La mejor época para ir a Winterland es durante los meses de verano, desde finales de junio hasta principios de septiembre, cuando el clima es más templado y el paisaje es más accesible.
Durante este período, las temperaturas son generalmente agradables, lo que lo hace ideal para explorar la belleza natural de la región. Los días son largos, lo que ofrece suficiente luz diurna para actividades al aire libre como senderismo, pesca y paseos en bote. Muchas de las atracciones locales y operadores turísticos están en pleno funcionamiento, ofreciendo la más amplia gama de experiencias.
Para aquellos interesados en la vida marina, particularmente en la observación de icebergs y ballenas, julio suele considerarse el mes pico. Los icebergs suelen descender por 'Iceberg Alley' a lo largo de la costa, y se ven comúnmente varias especies de ballenas alimentándose en las ricas aguas. Esto lo convierte en un momento excelente para los entusiastas de la naturaleza y aquellos que buscan oportunidades fotográficas únicas.

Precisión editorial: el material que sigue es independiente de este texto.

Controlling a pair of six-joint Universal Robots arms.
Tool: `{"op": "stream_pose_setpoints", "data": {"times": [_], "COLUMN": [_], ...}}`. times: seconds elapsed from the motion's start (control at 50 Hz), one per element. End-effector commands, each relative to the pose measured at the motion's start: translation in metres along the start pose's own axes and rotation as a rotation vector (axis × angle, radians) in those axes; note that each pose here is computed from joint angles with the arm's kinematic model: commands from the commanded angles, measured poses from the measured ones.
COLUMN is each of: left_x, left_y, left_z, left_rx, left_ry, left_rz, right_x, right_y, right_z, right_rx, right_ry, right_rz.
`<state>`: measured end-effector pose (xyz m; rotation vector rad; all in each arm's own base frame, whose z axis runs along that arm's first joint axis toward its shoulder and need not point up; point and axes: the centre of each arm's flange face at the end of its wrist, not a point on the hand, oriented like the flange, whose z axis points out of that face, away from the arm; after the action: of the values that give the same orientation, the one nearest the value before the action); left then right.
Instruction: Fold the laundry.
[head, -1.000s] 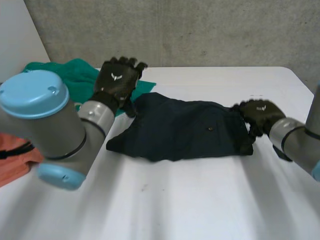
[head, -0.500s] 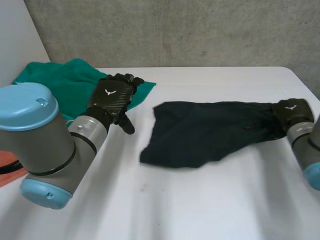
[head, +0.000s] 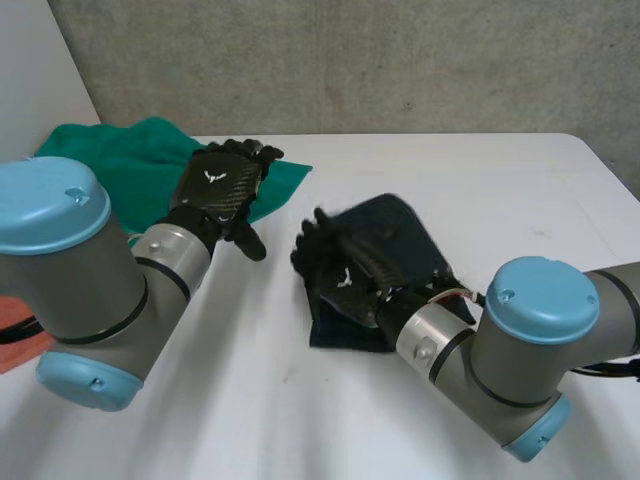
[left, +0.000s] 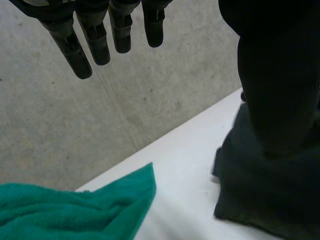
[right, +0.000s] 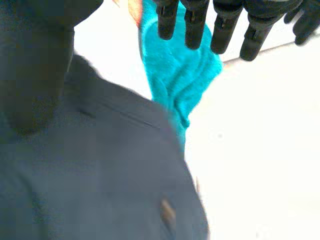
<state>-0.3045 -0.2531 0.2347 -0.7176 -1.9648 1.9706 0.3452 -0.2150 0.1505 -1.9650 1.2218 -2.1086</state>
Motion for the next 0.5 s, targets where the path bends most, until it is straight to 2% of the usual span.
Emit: {"op": "stream_pose_setpoints", "data": {"times": [0.02,0.04,0.12,0.14,0.22,0.3,0.42,0.5], "left_x": [0.004,0.006,0.019,0.023,0.05,0.084,0.109,0.111], "left_y": [-0.018,-0.022,-0.029,-0.029,-0.024,-0.003,0.04,0.068], "left_z": [0.019,0.024,0.036,0.037,0.042,0.042,0.046,0.05], "left_rx": [0.064,0.076,0.092,0.091,0.059,-0.024,-0.163,-0.253], "left_ry": [-0.005,-0.004,0.029,0.04,0.124,0.221,0.248,0.23], "left_rz": [0.0,-0.002,-0.003,-0.003,0.005,0.015,0.039,0.071], "right_x": [0.085,0.105,0.13,0.133,0.136,0.122,0.085,0.069], "right_y": [-0.001,0.001,0.026,0.031,0.059,0.089,0.118,0.134], "right_z": [-0.012,-0.018,-0.027,-0.029,-0.031,-0.022,-0.007,-0.001], "right_rx": [-0.022,0.004,0.012,0.002,-0.114,-0.295,-0.479,-0.534], "right_ry": [0.273,0.329,0.409,0.418,0.418,0.332,0.142,0.086], "right_rz": [0.478,0.611,0.899,0.927,0.974,1.036,1.119,1.078]}}
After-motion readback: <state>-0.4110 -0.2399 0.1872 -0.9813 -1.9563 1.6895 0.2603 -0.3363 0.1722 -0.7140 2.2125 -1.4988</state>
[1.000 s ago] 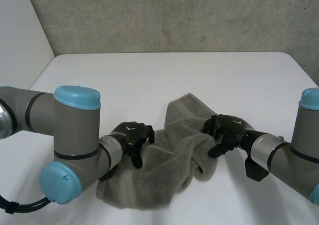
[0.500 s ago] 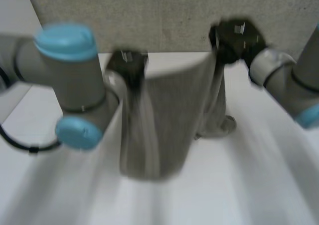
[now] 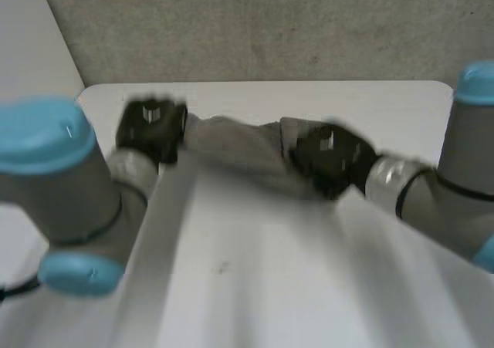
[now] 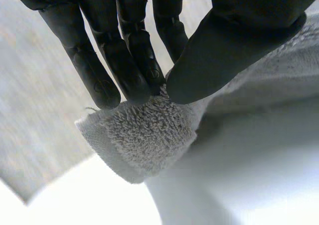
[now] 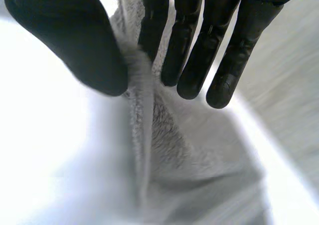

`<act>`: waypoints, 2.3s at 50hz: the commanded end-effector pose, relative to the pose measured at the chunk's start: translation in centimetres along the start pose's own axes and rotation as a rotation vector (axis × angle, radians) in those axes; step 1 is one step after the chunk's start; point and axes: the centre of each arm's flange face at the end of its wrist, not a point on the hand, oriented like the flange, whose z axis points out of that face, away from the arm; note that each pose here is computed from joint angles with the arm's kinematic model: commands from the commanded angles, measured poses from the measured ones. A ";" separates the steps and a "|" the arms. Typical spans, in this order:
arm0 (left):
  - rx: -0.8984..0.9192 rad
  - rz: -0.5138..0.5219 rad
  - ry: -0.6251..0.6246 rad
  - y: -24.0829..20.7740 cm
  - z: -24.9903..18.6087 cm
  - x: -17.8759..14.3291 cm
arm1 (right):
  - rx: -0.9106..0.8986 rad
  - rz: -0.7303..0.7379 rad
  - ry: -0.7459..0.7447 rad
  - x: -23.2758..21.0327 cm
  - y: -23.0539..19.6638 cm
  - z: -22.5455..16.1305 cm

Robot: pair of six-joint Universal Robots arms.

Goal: Fold the towel.

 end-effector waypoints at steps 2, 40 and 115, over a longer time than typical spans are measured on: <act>-0.211 0.033 0.034 6.5 -2.8 0.7 | -0.167 0.033 -0.105 -1.5 3.8 0.0; -0.111 0.009 0.001 3.1 -5.2 -1.0 | -0.045 0.442 0.204 3.8 12.6 3.5; -0.225 0.078 -0.010 6.3 -2.1 -1.3 | -0.506 -0.143 -0.079 4.6 5.6 -4.4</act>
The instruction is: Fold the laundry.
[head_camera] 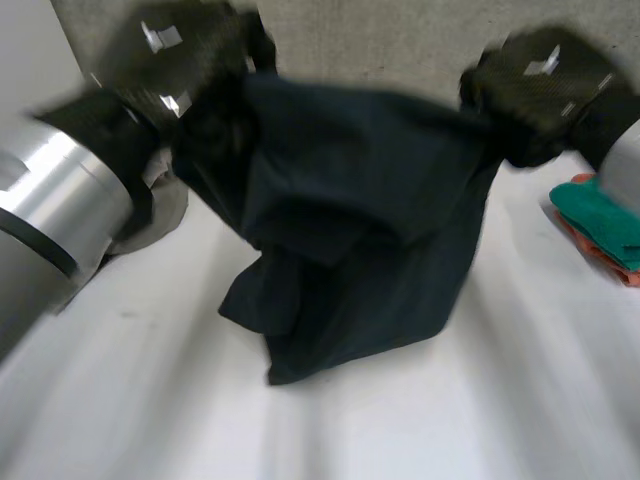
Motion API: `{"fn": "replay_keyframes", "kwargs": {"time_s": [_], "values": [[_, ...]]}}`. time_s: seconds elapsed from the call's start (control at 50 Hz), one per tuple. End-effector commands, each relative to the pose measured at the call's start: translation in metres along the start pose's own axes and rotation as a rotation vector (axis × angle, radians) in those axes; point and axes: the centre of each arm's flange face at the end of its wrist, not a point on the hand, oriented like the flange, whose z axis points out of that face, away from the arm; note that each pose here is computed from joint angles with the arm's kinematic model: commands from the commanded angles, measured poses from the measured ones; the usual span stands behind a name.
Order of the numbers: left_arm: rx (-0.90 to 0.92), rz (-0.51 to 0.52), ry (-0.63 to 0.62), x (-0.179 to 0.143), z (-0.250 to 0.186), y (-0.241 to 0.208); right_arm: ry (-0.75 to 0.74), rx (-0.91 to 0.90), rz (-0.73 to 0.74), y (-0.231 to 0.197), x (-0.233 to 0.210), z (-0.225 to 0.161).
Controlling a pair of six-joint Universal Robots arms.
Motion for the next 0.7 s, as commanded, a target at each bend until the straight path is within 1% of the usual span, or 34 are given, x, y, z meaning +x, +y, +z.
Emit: {"fn": "replay_keyframes", "kwargs": {"time_s": [0.02,0.1,0.14,0.16,0.2,0.22,0.24,0.28,0.3,0.32,0.36,0.38,0.42,0.48,0.54,0.58,0.6,0.62,0.66,0.68,0.7], "values": [[0.027,-0.038,-0.031,-0.014,0.017,-0.008,0.032,0.036,-0.016,-0.033,0.018,-0.011],[-0.074,-0.047,-0.052,-0.024,0.042,0.035,-0.033,0.014,0.005,-0.017,0.001,0.01],[-0.106,-0.047,-0.067,-0.032,0.056,0.057,-0.083,-0.008,0.019,0.0,-0.02,0.031],[-0.134,-0.047,-0.084,-0.04,0.069,0.08,-0.091,-0.019,0.023,0.007,-0.026,0.038],[-0.158,-0.044,-0.101,-0.049,0.082,0.104,-0.097,-0.044,0.026,0.02,-0.038,0.05],[-0.164,-0.041,-0.109,-0.054,0.088,0.115,-0.089,-0.069,0.023,0.034,-0.049,0.062],[-0.158,-0.024,-0.122,-0.063,0.101,0.132,-0.079,-0.08,0.022,0.041,-0.054,0.068],[-0.141,0.003,-0.138,-0.074,0.115,0.148,-0.058,-0.087,0.027,0.054,-0.065,0.081],[-0.128,0.02,-0.147,-0.079,0.123,0.156,-0.03,-0.079,0.023,0.066,-0.073,0.095],[-0.096,0.058,-0.166,-0.09,0.137,0.167,-0.02,-0.072,0.02,0.073,-0.079,0.101],[-0.063,0.093,-0.187,-0.103,0.15,0.176,-0.015,-0.046,0.017,0.083,-0.093,0.111],[-0.048,0.108,-0.194,-0.107,0.155,0.179,-0.024,-0.008,0.011,0.087,-0.108,0.117],[-0.013,0.14,-0.209,-0.118,0.166,0.183,-0.023,0.034,-0.001,0.086,-0.118,0.122],[0.0,0.145,-0.222,-0.123,0.169,0.181,0.022,0.076,0.01,0.079,-0.117,0.125],[-0.031,0.136,-0.219,-0.12,0.164,0.188,0.07,0.059,0.012,0.075,-0.107,0.12],[-0.092,0.12,-0.211,-0.112,0.152,0.195,0.092,0.05,0.013,0.069,-0.099,0.113],[-0.107,0.116,-0.21,-0.111,0.146,0.19,0.1,0.03,0.004,0.065,-0.093,0.103],[-0.124,0.111,-0.211,-0.109,0.132,0.174,0.104,0.015,0.003,0.064,-0.088,0.098],[-0.164,0.099,-0.208,-0.103,0.113,0.164,0.102,-0.032,-0.002,0.067,-0.079,0.088],[-0.176,0.094,-0.206,-0.101,0.107,0.161,0.09,-0.094,0.0,0.072,-0.072,0.078],[-0.21,0.082,-0.2,-0.093,0.091,0.157,0.077,-0.13,0.004,0.076,-0.071,0.073]]}}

Los viajeros que buscan una experiencia más tranquila con menos multitudes podrían considerar visitar a fines de la primavera (finales de mayo a principios de junio) o principios de otoño (finales de septiembre a principios de octubre). Si bien algunos servicios pueden tener horarios reducidos, el paisaje sigue siendo impresionante y aún se puede disfrutar del senderismo y la observación de la vida silvestre en un entorno más tranquilo.